▶ _ASSIGNED TASK_: Give the data again exactly as written, skipping any pictures.

START RECORDS SUPPLIED

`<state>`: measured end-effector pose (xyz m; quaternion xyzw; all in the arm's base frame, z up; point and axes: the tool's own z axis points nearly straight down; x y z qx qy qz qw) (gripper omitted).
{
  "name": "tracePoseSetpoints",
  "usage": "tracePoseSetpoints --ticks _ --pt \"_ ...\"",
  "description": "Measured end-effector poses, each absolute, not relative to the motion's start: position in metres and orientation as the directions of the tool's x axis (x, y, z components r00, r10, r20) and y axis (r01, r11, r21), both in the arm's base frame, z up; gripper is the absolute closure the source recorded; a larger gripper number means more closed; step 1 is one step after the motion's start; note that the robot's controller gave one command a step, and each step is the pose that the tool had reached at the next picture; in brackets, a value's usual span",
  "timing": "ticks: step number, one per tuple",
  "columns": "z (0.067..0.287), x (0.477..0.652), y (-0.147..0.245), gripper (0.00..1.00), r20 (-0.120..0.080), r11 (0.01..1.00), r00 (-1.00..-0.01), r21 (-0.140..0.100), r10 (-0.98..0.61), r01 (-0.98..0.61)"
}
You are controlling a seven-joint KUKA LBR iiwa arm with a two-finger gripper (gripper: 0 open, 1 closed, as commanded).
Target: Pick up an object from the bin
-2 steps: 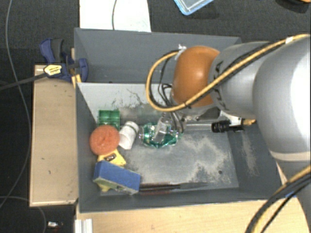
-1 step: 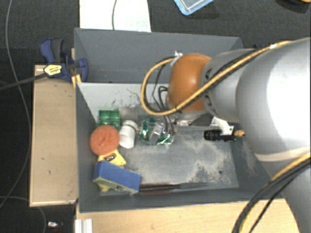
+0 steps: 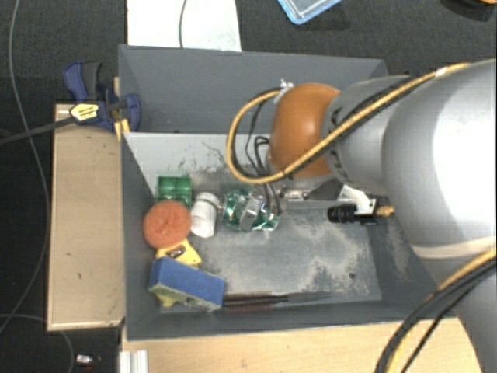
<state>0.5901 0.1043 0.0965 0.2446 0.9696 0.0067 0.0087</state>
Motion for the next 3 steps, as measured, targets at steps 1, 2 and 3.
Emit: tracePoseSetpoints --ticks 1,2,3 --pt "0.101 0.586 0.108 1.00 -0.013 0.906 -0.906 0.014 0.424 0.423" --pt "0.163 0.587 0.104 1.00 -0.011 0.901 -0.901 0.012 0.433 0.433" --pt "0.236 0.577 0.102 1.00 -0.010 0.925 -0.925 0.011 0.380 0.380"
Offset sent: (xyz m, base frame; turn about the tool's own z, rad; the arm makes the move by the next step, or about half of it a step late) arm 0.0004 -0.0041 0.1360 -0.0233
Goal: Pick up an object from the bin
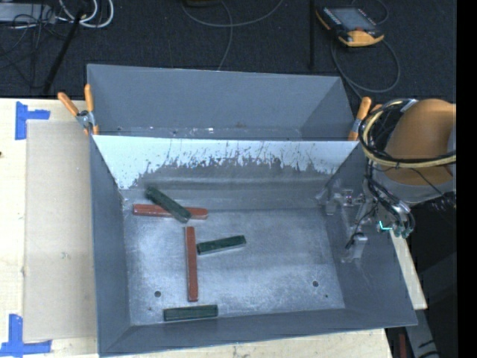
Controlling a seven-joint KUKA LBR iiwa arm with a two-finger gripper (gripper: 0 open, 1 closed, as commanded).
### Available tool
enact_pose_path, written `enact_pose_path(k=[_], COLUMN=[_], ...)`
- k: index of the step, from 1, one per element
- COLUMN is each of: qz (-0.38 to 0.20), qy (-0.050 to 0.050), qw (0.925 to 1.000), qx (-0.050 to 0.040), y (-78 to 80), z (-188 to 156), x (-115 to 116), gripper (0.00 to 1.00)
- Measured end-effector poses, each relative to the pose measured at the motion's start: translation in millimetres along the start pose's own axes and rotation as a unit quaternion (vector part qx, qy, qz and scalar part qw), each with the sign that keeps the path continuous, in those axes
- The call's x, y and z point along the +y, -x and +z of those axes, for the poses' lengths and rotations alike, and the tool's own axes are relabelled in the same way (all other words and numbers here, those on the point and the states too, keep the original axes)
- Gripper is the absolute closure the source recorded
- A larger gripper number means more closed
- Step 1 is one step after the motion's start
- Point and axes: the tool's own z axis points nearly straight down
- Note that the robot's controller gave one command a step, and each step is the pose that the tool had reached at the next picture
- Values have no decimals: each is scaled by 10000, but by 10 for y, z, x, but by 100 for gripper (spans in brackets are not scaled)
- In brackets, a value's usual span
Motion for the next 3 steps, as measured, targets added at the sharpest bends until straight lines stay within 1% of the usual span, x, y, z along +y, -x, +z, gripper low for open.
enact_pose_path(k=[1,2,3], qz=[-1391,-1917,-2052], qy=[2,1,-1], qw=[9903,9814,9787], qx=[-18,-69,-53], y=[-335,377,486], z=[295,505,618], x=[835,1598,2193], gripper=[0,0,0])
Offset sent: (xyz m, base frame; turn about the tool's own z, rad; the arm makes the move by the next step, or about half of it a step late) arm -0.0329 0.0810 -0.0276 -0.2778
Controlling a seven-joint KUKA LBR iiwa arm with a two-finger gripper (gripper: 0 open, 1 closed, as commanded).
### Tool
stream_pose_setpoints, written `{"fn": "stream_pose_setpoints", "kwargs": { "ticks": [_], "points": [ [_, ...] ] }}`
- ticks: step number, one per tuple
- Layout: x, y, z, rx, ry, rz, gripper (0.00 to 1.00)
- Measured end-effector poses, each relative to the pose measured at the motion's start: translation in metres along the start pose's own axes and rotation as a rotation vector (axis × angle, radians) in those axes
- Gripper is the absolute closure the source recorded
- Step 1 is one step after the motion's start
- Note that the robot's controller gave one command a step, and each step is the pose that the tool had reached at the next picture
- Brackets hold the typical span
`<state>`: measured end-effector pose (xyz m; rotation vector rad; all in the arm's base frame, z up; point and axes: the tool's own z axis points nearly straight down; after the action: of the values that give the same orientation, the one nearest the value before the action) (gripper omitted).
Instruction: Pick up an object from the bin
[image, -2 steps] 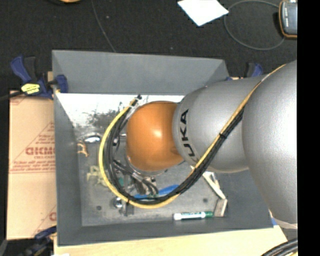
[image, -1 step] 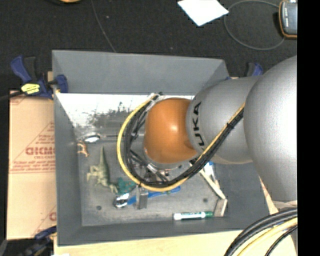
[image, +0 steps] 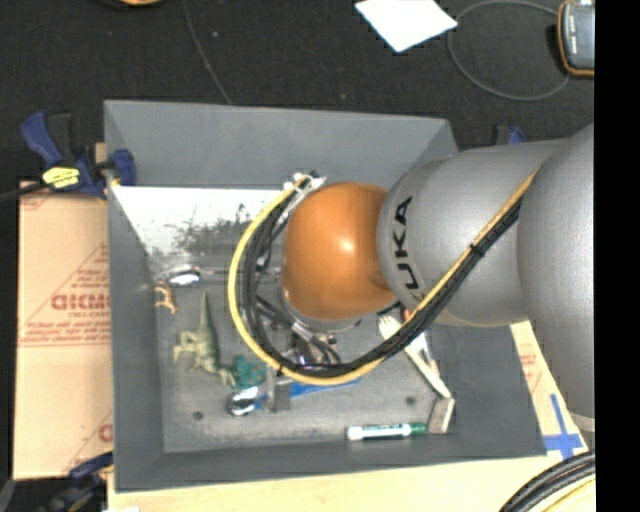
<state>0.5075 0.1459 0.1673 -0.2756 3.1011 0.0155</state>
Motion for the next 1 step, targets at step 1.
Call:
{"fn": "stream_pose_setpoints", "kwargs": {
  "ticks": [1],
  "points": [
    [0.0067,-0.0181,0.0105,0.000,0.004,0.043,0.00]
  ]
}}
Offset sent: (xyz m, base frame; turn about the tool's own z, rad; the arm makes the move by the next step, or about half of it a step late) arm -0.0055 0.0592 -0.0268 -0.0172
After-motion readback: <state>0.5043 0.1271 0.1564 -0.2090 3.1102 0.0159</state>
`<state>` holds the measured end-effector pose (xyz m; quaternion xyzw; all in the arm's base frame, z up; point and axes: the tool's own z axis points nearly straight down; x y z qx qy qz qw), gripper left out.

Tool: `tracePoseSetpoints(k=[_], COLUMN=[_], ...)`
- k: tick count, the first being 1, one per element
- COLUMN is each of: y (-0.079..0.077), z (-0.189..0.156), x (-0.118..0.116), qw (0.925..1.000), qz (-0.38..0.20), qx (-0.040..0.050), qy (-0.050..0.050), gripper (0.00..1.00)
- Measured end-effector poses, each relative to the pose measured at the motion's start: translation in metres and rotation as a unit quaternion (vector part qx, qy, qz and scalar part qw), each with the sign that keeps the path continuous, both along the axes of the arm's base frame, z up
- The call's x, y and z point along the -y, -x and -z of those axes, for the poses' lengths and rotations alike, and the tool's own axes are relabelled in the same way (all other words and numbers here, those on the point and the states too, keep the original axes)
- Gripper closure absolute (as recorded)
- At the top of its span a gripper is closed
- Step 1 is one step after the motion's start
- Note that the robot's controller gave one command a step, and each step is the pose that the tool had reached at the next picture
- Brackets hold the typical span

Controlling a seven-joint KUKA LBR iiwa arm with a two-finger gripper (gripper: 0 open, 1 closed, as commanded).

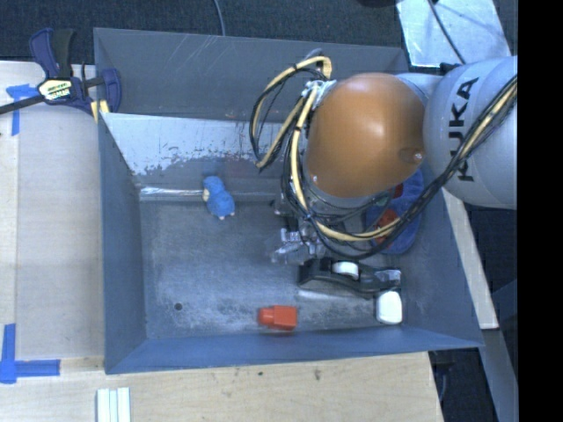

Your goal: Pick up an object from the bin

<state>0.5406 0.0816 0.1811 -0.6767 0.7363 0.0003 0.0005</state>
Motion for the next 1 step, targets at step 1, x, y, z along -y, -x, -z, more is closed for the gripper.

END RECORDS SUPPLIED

▶ _ANSWER TO THE EXERCISE_:
`<state>`: measured end-effector pose (xyz m; quaternion xyzw; all in the arm's base frame, z up; point and axes: the tool's own z axis points nearly straight down; x y z qx qy qz qw) (gripper omitted).
{
  "name": "tracePoseSetpoints",
  "usage": "tracePoseSetpoints --ticks _ --pt \"_ ...\"",
  "description": "Measured end-effector poses, each absolute, not relative to the motion's start: position in metres and orientation as the directions of the tool's x axis (x, y, z components r00, r10, r20) and y axis (r01, r11, r21), both in the arm's base frame, z up; gripper is the absolute closure the source recorded; a larger gripper number means more closed; step 1 is one step after the motion's start; note that the robot's controller gave one command a step, and each step is the pose that the tool had reached at the next picture; in brackets, a value's usual span",
  "timing": "ticks: step number, one per tuple",
  "columns": "z (0.067..0.287), x (0.477..0.652), y (-0.147..0.245), gripper (0.00..1.00), r20 (-0.120..0.080), r11 (0.01..1.00), r00 (-1.00..-0.01), r21 (-0.140..0.100), r10 (-0.98..0.61), r01 (-0.98..0.61)"
}
You are controlling a seven-joint KUKA LBR iiwa arm with a two-finger gripper (gripper: 0 open, 1 closed, as commanded).
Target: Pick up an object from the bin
-2 steps: 
-1 step: 
+0 steps: 
<state>0.5901 0.1043 0.0965 0.2446 0.9696 0.0067 0.0087</state>
Motion for the next 3 steps, as measured, targets at steps 1, 2 and 3.
Emit: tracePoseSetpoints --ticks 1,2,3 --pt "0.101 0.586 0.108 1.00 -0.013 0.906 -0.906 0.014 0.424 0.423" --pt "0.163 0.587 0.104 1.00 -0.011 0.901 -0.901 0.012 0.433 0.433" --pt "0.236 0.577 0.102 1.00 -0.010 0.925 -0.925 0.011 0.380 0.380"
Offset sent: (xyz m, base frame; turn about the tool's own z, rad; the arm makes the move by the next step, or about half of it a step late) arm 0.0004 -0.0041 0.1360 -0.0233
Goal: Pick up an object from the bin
Controlling a seven-joint KUKA LBR iiwa arm with a two-finger gripper (gripper: 0 open, 1 closed, as commanded).
### Available tool
enact_pose_path, written `enact_pose_path(k=[_], COLUMN=[_], ...)`
- k: index of the step, from 1, one per element
- COLUMN is each of: qz (-0.38 to 0.20), qy (-0.050 to 0.050), qw (0.925 to 1.000), qx (-0.050 to 0.040), y (-78 to 80), z (-188 to 156), x (-115 to 116), gripper (0.00 to 1.00)
- Measured end-effector poses, each relative to the pose measured at the motion's start: translation in millimetres along the start pose's own axes and rotation as a unit quaternion (vector part qx, qy, qz and scalar part qw), each with the sign that keeps the path continuous, in those axes
- The call's x, y and z point along the +y, -x and +z of those axes, for the poses' lengths and rotations alike, and the tool's own axes are relabelled in the same way (all other words and numbers here, those on the point and the states too, keep the original axes)
- Gripper is the absolute closure the source recorded
- A larger gripper number means more closed
- Step 1 is one step after the motion's start
- Point and axes: the tool's own z axis points nearly straight down
- Note that the robot's controller gave one command a step, and each step is the pose that the tool had reached at the next picture
- Values have no decimals: each is scaled by 10000, but by 10 for y, z, x, but by 100 for gripper (spans in brackets are not scaled)
- In brackets, a value's usual span
Motion for the next 3 steps, as measured, targets added at the sharpest bends until straight lines stay within 1% of the usual span, x, y, z along +y, -x, +z, gripper low for open.
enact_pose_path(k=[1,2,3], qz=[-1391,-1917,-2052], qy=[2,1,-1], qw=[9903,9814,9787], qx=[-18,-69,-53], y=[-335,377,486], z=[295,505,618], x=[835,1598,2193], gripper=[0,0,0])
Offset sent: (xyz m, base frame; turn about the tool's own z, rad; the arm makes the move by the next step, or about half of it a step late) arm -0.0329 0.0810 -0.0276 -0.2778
Controlling a seven-joint KUKA LBR iiwa arm with a two-finger gripper (gripper: 0 open, 1 closed, as commanded).
### Tool
stream_pose_setpoints, written `{"fn": "stream_pose_setpoints", "kwargs": { "ticks": [_], "points": [ [_, ...] ] }}`
- ticks: step number, one per tuple
- Layout: x, y, z, rx, ry, rz, gripper (0.00 to 1.00)
- Measured end-effector poses, each relative to the pose measured at the motion's start: translation in metres along the start pose's own axes and rotation as a rotation vector (axis × angle, radians) in those axes
- Gripper is the absolute closure the source recorded
- Step 1 is one step after the motion's start
- Note that the robot's controller gave one command a step, and each step is the pose that the tool had reached at the next picture
- Brackets hold the typical span
`<state>`: measured end-effector pose (xyz m; rotation vector rad; all in the arm's base frame, z up; point and axes: the tool's own z axis points nearly straight down; after the action: of the values that give the same orientation, the one nearest the value before the action) (gripper omitted).
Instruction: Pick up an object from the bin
[image, -2 steps] 
[image, -1 step] 
[image, +0 steps] 
<state>0.5075 0.1459 0.1673 -0.2756 3.1011 0.0155</state>
Motion for the next 1 step, targets at step 1.
Call:
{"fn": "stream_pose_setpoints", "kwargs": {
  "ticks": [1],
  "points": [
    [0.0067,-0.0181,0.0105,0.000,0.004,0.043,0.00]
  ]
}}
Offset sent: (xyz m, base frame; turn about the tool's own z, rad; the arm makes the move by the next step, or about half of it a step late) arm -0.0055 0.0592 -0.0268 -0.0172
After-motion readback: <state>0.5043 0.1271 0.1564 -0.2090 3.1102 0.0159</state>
`<state>` holds the measured end-effector pose (xyz m; quaternion xyzw; all in the arm's base frame, z up; point and axes: the tool's own z axis points nearly straight down; x y z qx qy qz qw), gripper left out.

Tool: `tracePoseSetpoints(k=[_], COLUMN=[_], ...)`
- k: tick count, the first being 1, one per element
- COLUMN is each of: y (-0.079..0.077), z (-0.189..0.156), x (-0.118..0.116), qw (0.925..1.000), qz (-0.38..0.20), qx (-0.040..0.050), qy (-0.050..0.050), gripper (0.00..1.00)
- Measured end-effector poses, each relative to the pose measured at the motion's start: translation in metres and rotation as a unit quaternion (vector part qx, qy, qz and scalar part qw), each with the sign that keeps the path continuous, both along the axes of the arm's base frame, z up
- The call's x, y and z point along the -y, -x and -z of those axes, for the poses' lengths and rotations alike, and the tool's own axes are relabelled in the same way (all other words and numbers here, those on the point and the states too, keep the original axes)
- Gripper closure absolute (as recorded)
- At the top of its span a gripper is closed
- Step 1 is one step after the motion's start
- Note that the robot's controller gave one command a step, and each step is the pose that the tool had reached at the next picture
- Brackets hold the typical span

Controlling a seven-joint KUKA LBR iiwa arm with a two-finger gripper (gripper: 0 open, 1 closed, as commanded).


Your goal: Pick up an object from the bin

<state>0.5406 0.0816 0.1811 -0.6767 0.7363 0.0003 0.0005</state>
Motion for the next 1 step, targets at step 1, x, y, z along -y, -x, -z, more is closed for the gripper.

The exercise is complete with this answer.